Multi-objective Optimization: Simulation models are being created to facilitate multi-objective optimization, which considers a few competing goals, including minimizing costs, reducing greenhouse gas emissions, and maximizing social effect. These models make use of optimization algorithms that can spot trade-offs and Pareto-optimal solutions, assisting decision-makers in navigating challenging decision environments and selecting efficient and sustainable supply chain designs [83,84].
Lifecycle Assessment and Sustainability indicators: To examine the environmental and social effects of biomass consumption, biomass supply chain modeling is increasingly using lifecycle assessment (LCA) approaches and sustainability indicators.
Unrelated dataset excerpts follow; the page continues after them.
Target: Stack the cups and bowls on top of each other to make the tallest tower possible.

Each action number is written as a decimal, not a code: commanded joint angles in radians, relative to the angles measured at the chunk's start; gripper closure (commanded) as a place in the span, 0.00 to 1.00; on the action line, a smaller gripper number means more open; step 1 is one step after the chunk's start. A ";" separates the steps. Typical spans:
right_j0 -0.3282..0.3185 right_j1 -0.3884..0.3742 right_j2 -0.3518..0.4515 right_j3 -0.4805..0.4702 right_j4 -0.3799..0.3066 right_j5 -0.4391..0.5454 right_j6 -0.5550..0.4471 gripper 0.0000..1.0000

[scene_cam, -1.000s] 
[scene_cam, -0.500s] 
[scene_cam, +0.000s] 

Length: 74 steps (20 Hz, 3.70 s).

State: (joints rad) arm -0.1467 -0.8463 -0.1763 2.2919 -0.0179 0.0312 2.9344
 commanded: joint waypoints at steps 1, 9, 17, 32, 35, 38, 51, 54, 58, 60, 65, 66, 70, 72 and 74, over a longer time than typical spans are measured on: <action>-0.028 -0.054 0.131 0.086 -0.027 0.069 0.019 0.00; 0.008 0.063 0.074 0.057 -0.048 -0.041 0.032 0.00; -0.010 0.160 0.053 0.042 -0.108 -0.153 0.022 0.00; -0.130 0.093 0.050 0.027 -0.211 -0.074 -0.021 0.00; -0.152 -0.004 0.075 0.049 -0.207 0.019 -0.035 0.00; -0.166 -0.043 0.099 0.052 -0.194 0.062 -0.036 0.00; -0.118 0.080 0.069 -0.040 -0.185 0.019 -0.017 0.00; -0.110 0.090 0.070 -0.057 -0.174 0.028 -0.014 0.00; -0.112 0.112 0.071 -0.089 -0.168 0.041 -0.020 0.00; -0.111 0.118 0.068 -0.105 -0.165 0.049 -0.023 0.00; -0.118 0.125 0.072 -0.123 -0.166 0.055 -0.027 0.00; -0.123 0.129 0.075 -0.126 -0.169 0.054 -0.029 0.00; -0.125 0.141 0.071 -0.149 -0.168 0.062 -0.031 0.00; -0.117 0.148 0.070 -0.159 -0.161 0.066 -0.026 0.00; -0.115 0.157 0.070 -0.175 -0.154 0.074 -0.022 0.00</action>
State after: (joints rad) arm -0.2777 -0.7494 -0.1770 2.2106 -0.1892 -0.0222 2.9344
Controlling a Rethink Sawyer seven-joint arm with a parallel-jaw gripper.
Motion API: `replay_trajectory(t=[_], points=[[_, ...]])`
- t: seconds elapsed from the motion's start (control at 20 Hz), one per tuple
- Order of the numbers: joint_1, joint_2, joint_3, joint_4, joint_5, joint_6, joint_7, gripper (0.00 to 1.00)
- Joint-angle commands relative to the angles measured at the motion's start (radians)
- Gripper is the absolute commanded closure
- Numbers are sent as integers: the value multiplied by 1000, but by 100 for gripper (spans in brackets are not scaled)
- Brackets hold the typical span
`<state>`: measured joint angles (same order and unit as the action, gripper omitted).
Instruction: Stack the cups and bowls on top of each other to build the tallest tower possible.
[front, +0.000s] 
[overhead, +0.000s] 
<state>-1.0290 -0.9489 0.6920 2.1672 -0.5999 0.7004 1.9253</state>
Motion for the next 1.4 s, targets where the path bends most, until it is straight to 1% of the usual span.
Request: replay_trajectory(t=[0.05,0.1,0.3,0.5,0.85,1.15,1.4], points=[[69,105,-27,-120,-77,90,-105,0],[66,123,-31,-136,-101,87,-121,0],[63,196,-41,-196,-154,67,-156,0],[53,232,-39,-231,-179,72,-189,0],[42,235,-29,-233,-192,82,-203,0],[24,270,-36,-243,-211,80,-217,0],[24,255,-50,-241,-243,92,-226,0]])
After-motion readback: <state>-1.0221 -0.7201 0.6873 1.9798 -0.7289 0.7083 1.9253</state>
The quantification of greenhouse gas emissions, energy use, water use, land-use change, and other sustainability indicators is made possible by this integration. These insights can be used by decision-makers to find supply chain topologies that are socially and environmentally responsible [85].
Real-time optimization and digital twins: The biomass supply chains are being modelled using digital twins, which are virtual versions of physical systems. Simulation models can dynamically optimize supply chain operations, monitor performance, and spot areas for improvement by incorporating real-time data and sensor inputs. This strategy provides more effective and quick supply chain management and real-time decision-making [86,87,88].
These patterns answer most of the barriers highlighted in this study. It also draws attention to the ongoing work being done to improve the precision, realism, and sustainability evaluation capabilities of models simulating the biomass supply chain. It is crucial to keep in mind that the simulation industry is always changing, and new trends and advancements will keep emerging.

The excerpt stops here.